Art came to be an object from which the name art cannot logically be withheld. No argument was available to refute the designation. (O thou evil spirit of alcohol, if thou hast no name to be known by, let us call thee devil) The inability to deny status is a negative logic, but not necessarily detrimental to the canonical forms or to the development of the arts. The neutralisation of criteria opens up the field to a proliferation of new art forms. Warhole’s mimicry of a media conglomerate leads to a position of post-conceptualism with the acceptance of the claim that there is an art form which is not a work of art. The notion that an event could have the same kind of artistic status as an object
The artist becomes the post-artist, the ultimate dilettante!
An abundance of artists of various plumage continue to chirp, croon, cackle or sway their song heedless of which egg mother hen the art critic is hatching. Art has liberated itself from art critique and is the perpetual zombie, the un-dead.
The confusion in the arts, then, is mainly a confusion in the realm of art theory and partly semantic
There is agreement that art concerns itself with quality and that when a work of art attains a level of quality, their practical utility expands exponentially and becomes incalculable, unpredictable and indefinable. It has no purpose that can be known for certain in advance.

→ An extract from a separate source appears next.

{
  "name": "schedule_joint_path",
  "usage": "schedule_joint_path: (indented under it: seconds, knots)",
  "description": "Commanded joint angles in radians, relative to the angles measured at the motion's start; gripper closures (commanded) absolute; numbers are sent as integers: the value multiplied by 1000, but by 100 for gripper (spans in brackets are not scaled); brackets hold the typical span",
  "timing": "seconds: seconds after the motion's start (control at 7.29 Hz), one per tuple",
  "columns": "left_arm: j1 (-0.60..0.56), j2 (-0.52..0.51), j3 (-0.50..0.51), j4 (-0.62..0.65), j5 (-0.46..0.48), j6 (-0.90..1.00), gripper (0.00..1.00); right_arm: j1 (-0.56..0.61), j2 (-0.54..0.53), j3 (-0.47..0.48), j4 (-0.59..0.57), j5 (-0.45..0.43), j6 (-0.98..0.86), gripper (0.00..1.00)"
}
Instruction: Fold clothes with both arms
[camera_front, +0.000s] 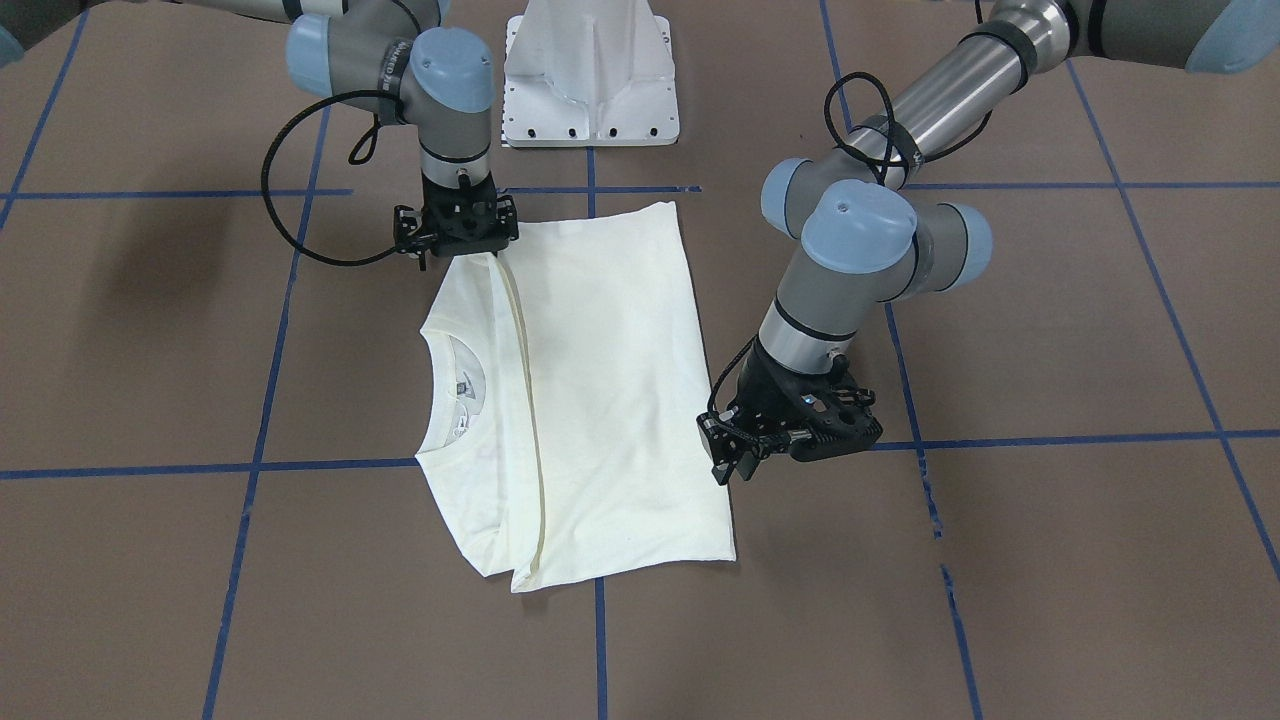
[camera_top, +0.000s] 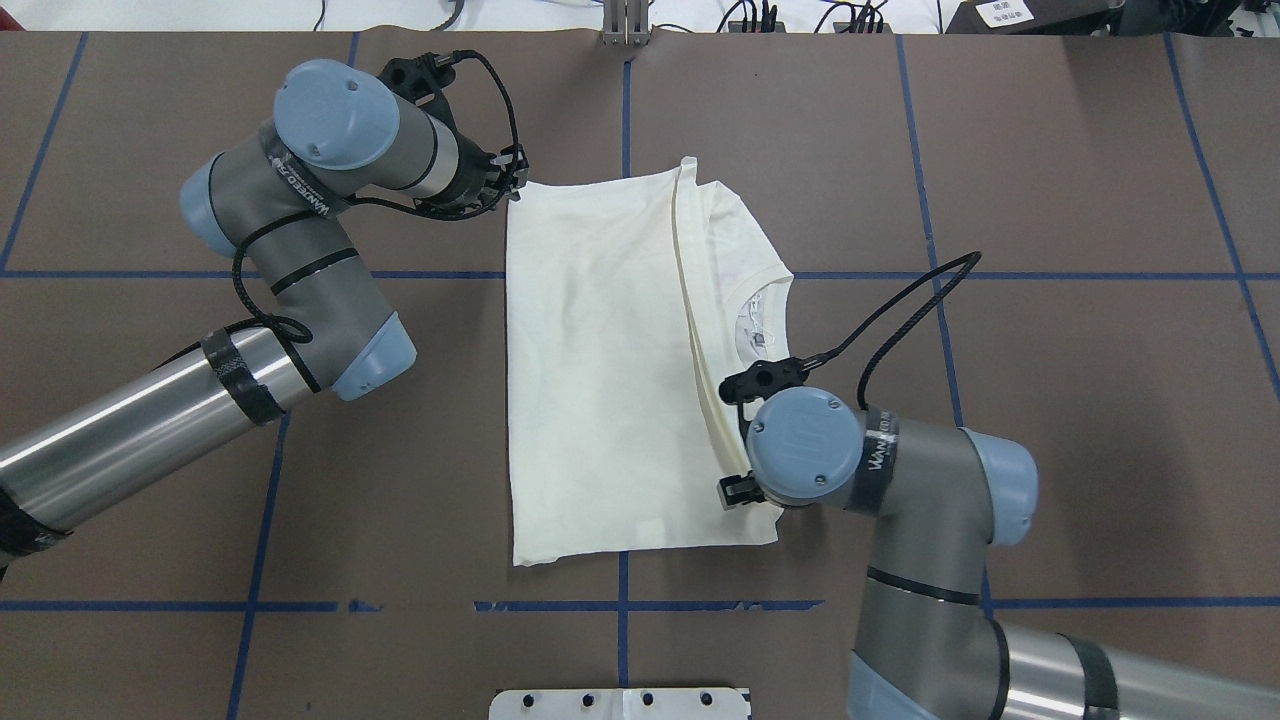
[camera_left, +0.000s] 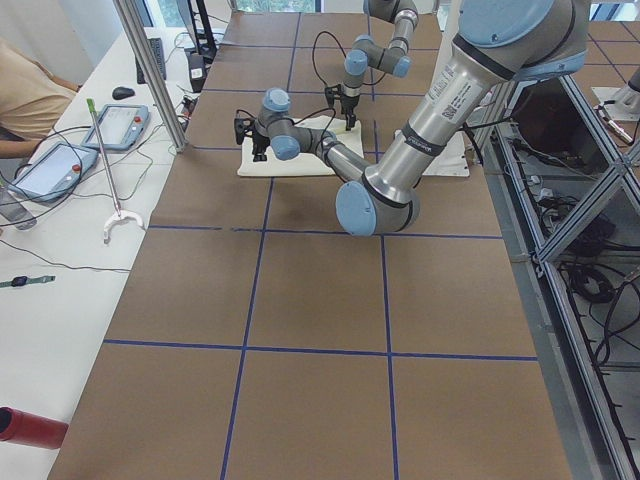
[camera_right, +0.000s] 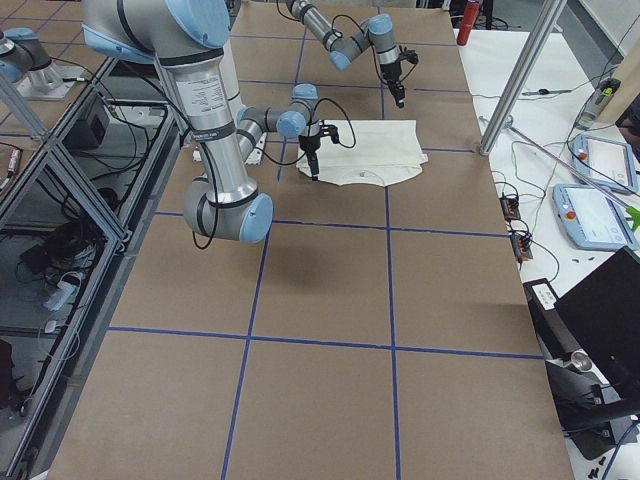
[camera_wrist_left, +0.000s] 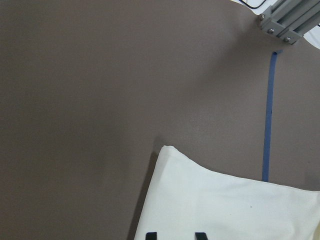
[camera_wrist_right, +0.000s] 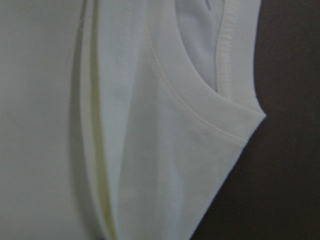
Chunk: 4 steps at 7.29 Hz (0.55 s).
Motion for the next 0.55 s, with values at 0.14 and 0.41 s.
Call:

And this unanticipated, undeclared and unadmitted purpose is what the autonomy of art is grounded on and may give it its value in constantly modernising and organising society.
Perhaps visual (depictive) artists may simply concentrate on their own problem of quality and become less concerned with culture, and the more heteronymous culture worker may professionalise his mimesis and absorb into the broad field of design and management.
We reach that point in the heated conversation where silence falls, there is a slight embarrassment. I look at the wall covered with 144 vivid images: Mr Breevoort seems to have come round full circle in his mimesis of modern classics.